Klub Peleton Wadowice, bo taką nazwę będzie nosił, powstaje pod auspicjami Stowarzyszenia Blisko Skawy z Witanowic. Chce jednak zrzeszać amatorów kolarstwa szosowego z całego powiatu.
W tej chwili do jazdy szosowej chętych jest pięciu mężczyzn. Kobiety też są mile widziane.
Będzie nas więcej. Mamy nadzieję, że zainteresowanych przybędzie, gdy tylko dowiedzą się, że taki klub działa. Jazda szosowa na rowerze to sport dla każdego - mówią założyciele.
Klub Kolarski zakładają Artur Byrski, Bogusław Porzuczek, Janusz Cepcer, Filip Pasternak i Robert Tatar.
Wszyscy mają już doświadczenie w różnych rowerowych wyprawach, a także w amatorskich zawodach. Brali udział w super maratonach, a także w wyprawach po kraju z Przemyśla do Szczecina 1008 km w 49 godzin, dwa lata temu ruszyli w trasę 1400 km prowadzącą z Wadowic przez Alpy do Watykanu. Pokonali ten odcinek w cztery dni. Na rowerach dobywali też Nordkap.
Teraz mają plany, by oprócz treningów i startów w amatorskich zawodach, zorganizować coś własnego.

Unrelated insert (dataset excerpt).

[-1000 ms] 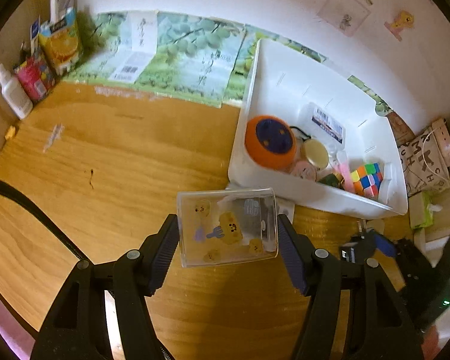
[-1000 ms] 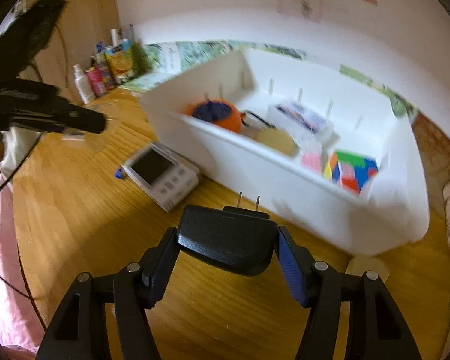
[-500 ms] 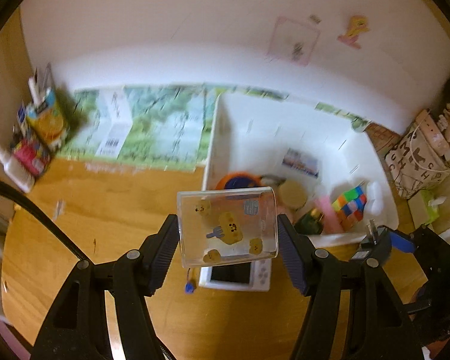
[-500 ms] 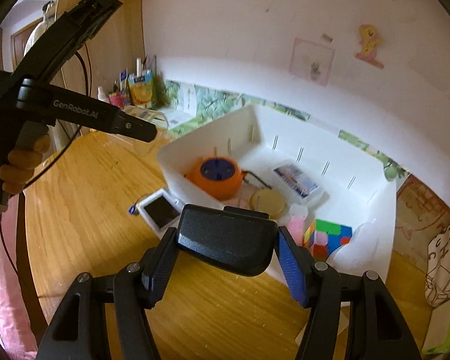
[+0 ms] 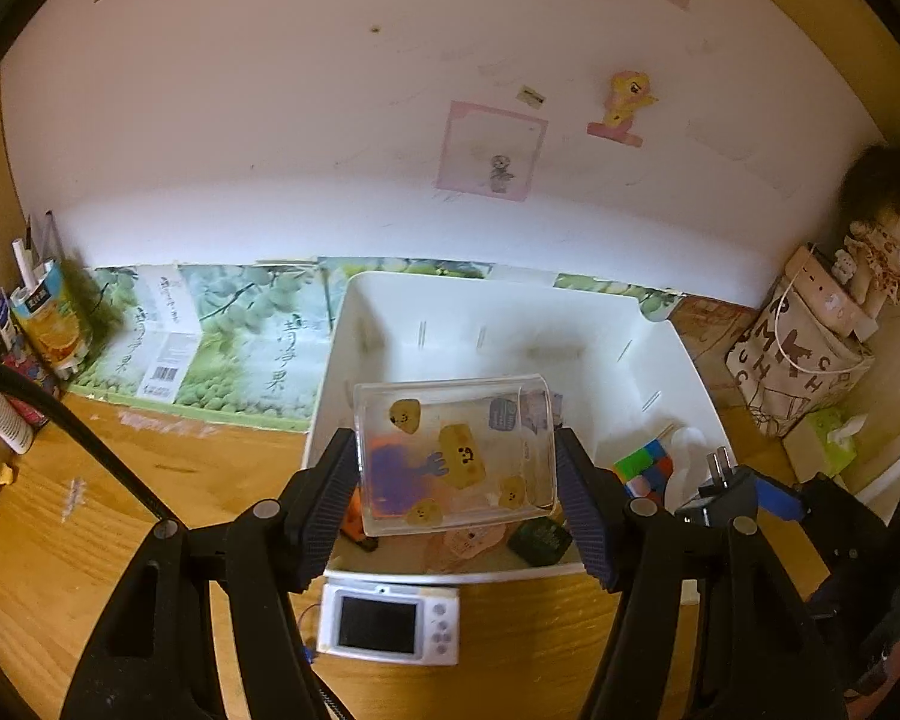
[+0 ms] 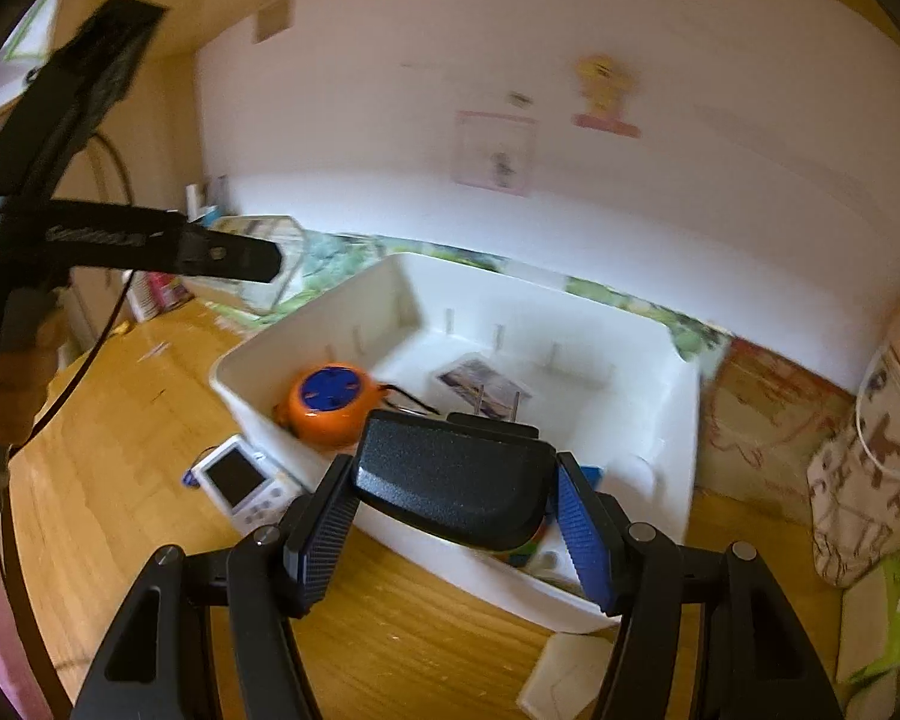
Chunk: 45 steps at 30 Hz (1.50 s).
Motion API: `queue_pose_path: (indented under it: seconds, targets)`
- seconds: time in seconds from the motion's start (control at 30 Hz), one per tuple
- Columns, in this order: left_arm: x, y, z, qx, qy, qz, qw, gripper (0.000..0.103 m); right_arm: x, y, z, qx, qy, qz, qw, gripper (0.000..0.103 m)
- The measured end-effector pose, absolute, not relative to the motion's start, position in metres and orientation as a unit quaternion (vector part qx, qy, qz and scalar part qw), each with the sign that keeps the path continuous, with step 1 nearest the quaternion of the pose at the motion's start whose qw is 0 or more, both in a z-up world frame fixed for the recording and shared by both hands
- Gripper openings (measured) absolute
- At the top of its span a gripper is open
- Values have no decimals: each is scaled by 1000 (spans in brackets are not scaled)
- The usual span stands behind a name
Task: Organize rigid objects
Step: 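Carry the clear case with left tool while right tool carries the charger over the bin, then open left tool to drop the case in the bin while right tool releases the charger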
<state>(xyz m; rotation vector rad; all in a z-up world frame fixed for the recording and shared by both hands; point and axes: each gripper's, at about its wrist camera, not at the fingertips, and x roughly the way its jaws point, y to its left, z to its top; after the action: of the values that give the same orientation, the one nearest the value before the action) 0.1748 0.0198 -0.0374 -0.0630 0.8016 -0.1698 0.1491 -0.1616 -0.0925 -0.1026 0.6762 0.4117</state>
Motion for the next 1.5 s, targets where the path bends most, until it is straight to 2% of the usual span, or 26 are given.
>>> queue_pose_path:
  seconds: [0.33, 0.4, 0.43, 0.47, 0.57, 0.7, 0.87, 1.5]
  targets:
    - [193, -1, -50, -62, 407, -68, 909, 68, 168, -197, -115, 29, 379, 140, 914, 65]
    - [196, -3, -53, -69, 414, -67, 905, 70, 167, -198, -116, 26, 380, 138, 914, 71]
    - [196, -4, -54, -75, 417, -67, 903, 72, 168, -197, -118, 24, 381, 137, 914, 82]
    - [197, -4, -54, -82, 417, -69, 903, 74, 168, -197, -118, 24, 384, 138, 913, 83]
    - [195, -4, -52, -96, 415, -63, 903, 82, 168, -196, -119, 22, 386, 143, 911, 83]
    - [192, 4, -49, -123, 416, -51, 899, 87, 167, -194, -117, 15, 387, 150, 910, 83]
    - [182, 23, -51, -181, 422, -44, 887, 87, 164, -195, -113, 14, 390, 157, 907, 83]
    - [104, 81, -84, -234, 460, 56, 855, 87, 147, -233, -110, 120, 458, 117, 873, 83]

W tym roku będzie jubileusz 700-lecia Witanowic i zorganizujemy z tej okazji rodzinny rajd rowerowy. Jest też pomysł, by zorganizować maraton rowerowy. Zaprosimy zawodników z całej Polski – opowiada Zbigniew Kwaśny ze Stowarzyszenia Blisko Skawy.

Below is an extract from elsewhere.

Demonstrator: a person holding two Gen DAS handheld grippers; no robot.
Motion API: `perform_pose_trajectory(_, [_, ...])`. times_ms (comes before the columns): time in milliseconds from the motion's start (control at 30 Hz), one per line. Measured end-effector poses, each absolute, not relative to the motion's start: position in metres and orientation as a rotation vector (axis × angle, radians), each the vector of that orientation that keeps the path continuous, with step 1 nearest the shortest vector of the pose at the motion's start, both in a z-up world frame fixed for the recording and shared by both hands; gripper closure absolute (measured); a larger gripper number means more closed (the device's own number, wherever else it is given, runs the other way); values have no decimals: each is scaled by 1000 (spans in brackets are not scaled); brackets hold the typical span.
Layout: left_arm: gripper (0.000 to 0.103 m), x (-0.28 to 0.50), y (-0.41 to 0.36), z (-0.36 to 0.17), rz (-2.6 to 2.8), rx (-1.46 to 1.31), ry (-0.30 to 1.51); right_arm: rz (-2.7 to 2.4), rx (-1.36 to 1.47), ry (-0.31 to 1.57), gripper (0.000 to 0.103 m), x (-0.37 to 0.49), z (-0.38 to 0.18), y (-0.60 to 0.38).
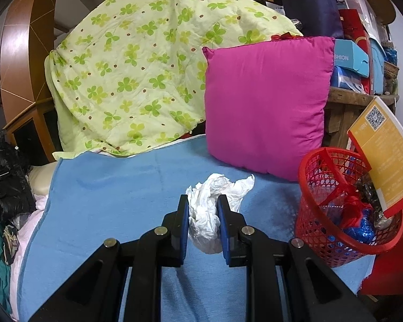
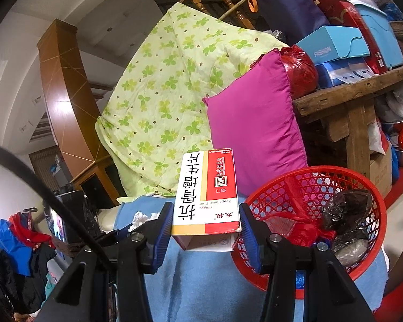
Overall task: Collect trash
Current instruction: 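Carry the medicine box and tissue over the red wastebasket with both tools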
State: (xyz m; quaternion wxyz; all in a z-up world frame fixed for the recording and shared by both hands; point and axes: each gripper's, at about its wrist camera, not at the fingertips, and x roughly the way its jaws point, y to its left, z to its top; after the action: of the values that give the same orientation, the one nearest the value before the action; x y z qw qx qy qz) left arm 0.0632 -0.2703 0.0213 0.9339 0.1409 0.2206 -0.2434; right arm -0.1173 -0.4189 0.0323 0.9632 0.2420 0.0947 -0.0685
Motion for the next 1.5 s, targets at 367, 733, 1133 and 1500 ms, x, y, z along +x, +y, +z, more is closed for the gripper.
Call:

Szosowcy szykują się do pierwszy startów w zawodach, które mają się odbyć w maju. Wiosną rozpoczną treningi. Każdy może się do nich przyłączyć.

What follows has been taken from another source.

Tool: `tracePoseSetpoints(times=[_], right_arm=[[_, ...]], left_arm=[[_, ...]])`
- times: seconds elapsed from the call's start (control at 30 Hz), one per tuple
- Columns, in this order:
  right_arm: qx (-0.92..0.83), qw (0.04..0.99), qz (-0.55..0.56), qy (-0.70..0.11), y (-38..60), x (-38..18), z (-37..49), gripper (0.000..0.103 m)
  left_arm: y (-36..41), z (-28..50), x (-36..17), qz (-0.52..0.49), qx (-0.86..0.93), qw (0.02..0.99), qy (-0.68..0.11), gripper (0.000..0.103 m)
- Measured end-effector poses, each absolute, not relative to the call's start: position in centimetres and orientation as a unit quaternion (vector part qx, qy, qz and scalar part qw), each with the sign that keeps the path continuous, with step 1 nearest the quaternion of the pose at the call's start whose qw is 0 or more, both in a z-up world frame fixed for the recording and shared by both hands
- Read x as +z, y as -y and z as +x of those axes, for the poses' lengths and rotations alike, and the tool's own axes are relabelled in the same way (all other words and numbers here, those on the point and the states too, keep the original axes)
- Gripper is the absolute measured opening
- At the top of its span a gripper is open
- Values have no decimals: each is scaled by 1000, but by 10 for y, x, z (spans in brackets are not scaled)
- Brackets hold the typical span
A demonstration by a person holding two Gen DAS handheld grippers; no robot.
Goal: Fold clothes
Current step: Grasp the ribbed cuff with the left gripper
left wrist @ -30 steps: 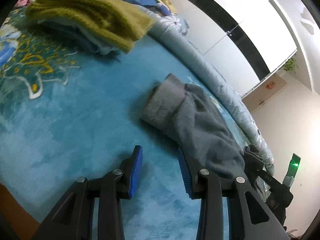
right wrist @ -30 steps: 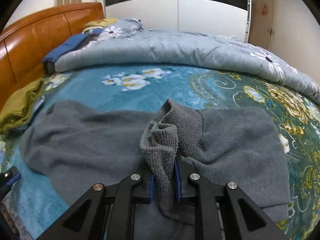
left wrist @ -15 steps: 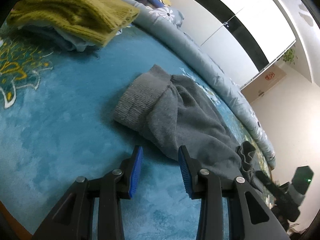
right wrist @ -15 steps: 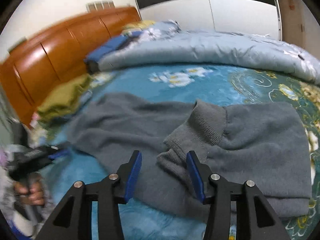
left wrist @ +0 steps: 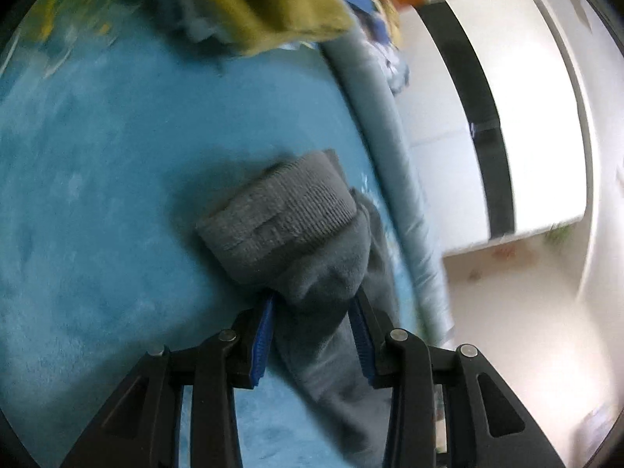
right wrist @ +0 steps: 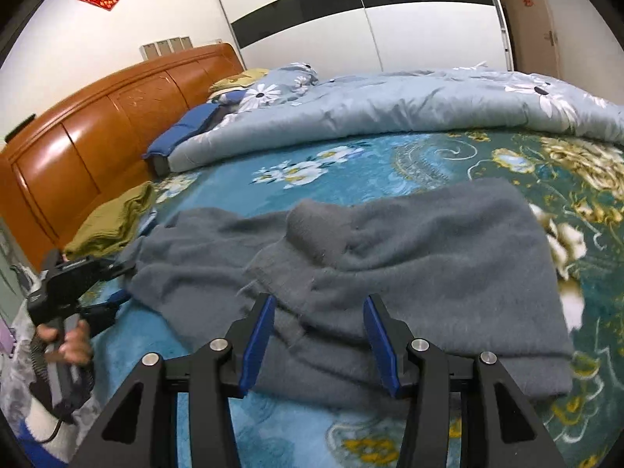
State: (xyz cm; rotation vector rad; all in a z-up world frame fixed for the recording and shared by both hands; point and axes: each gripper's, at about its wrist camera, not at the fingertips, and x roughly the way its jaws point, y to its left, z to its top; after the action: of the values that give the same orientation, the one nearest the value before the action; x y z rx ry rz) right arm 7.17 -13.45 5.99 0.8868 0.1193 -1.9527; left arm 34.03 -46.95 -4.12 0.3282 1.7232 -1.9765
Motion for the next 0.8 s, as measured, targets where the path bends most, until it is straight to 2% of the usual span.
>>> tracePoseSetpoints(times=[0.17, 0.23, 0.3, 0.37, 0.5, 0.57, 0.6, 0.63, 0.7, 0.8], right_arm=[[-809, 465, 359, -35, 111, 64, 65, 52], [-814, 456, 358, -32, 103, 66, 61, 51], [-817, 452, 357, -29, 97, 67, 58, 52], [-817, 454, 356, -23, 94, 68, 57, 51], [-813, 461, 356, -19, 92, 68, 58, 52], [-811, 464, 357, -17, 90, 67, 59, 52], [-811, 464, 356, -16, 88, 67, 59, 52], [-811, 464, 355, -14, 86, 67, 58, 52], [-815, 460, 353, -9, 79, 67, 56, 52], [-820, 452, 352, 3, 65, 68, 49, 52]], left_arm=[[458, 363, -48, 83, -702, 264, -656, 40], [461, 362, -48, 76, -698, 264, -661, 53], [467, 359, -49, 73, -695, 263, -666, 54], [472, 356, -48, 73, -693, 262, -668, 61], [481, 348, -43, 88, -699, 279, -652, 62], [484, 344, -41, 94, -703, 288, -644, 60], [484, 342, -39, 103, -706, 296, -635, 54], [485, 340, -37, 112, -710, 304, -625, 38], [486, 335, -32, 132, -714, 324, -606, 26], [478, 329, -11, 137, -732, 341, -574, 19]])
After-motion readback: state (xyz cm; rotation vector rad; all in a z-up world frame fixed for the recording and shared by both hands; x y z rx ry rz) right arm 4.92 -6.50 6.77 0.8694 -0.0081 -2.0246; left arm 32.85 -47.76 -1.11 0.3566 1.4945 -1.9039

Trzeba jednak pamiętać, że szosowa jazda to duży wysiłek. W krótkich czasach trzeba pokonać czasami nawet kilkaset kilometrów. W maju wystartują w zawodach Brevet Miechów, gdzie do pokonania będzie 200 km, a potem szykują się do startu w turnieju pierścień Tysiąca Jezior, gdzie w 32 godziny trzeba pokonać już 600 km. Jeśli dobrze pójdzie przed nimi w przyszłości starty w Tour de Pologne dla amatorów i Maratonie Rowerowy dookoła Polski.